A few years back, I deleted all of my social media accounts except for
LinkedIn. Outside of my personal blog, (which I started this year to maintain
some sort of online presence and to learn how to write) I don't have a very
visible online profile. The problem is, I'm not sure I want to be visible for
the sake of privacy and security. It seems more and more, private sector
employers want you to be a rockstar blogger, conference speaker, have many
open source contributions, side projects and leetcode/hankerrank profiles. In
my recent experience, trying to go from an IGO contractor to a private sector
startup employee has been somewhat difficult due to the emphasis on
intangibles that aren't related programming skill or domain specific
knowledge. It doesn't seem right to give all our professional data to LinkedIn
nor does it seem right to exclude job candidates for not having a profile. The
same can be said for having a profile that is tumultuous.

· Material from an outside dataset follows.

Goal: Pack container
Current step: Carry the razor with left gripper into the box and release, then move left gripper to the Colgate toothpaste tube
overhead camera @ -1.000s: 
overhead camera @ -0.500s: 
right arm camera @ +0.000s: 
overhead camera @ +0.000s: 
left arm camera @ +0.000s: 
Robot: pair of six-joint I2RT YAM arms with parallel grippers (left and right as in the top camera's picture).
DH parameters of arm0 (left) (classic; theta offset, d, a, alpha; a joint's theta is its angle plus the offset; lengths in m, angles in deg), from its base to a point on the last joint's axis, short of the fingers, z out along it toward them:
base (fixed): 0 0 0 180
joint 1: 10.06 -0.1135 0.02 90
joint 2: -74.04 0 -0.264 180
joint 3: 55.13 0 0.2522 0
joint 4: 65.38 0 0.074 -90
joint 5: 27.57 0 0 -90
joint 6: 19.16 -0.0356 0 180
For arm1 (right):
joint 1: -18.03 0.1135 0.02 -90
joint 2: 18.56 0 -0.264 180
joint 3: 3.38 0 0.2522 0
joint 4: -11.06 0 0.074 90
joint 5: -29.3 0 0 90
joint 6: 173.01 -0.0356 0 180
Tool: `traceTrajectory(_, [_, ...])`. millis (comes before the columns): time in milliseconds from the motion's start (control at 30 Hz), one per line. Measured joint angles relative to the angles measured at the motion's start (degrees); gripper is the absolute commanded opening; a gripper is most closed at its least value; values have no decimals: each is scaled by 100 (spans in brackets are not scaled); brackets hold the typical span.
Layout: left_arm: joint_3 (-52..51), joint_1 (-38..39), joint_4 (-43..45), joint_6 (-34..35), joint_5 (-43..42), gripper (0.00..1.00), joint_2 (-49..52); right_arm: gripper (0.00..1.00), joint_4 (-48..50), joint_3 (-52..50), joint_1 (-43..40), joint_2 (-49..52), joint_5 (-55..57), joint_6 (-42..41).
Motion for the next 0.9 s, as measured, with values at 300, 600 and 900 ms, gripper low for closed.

The best hiring process I've been through also turned out to be the best job
I've had. It was conversation with a very tight-knit Perl shop where they
asked me to review a piece of their code, at the time I didn't know much Perl
so I had ask a lot of questions about what this and that did. It turned into a
2 hour conversation which lead to an offer on the spot.

On the other hand, I went spent close to 15 hours going through interviews
with non-FAANG company offered me a 1/3 of what I make now.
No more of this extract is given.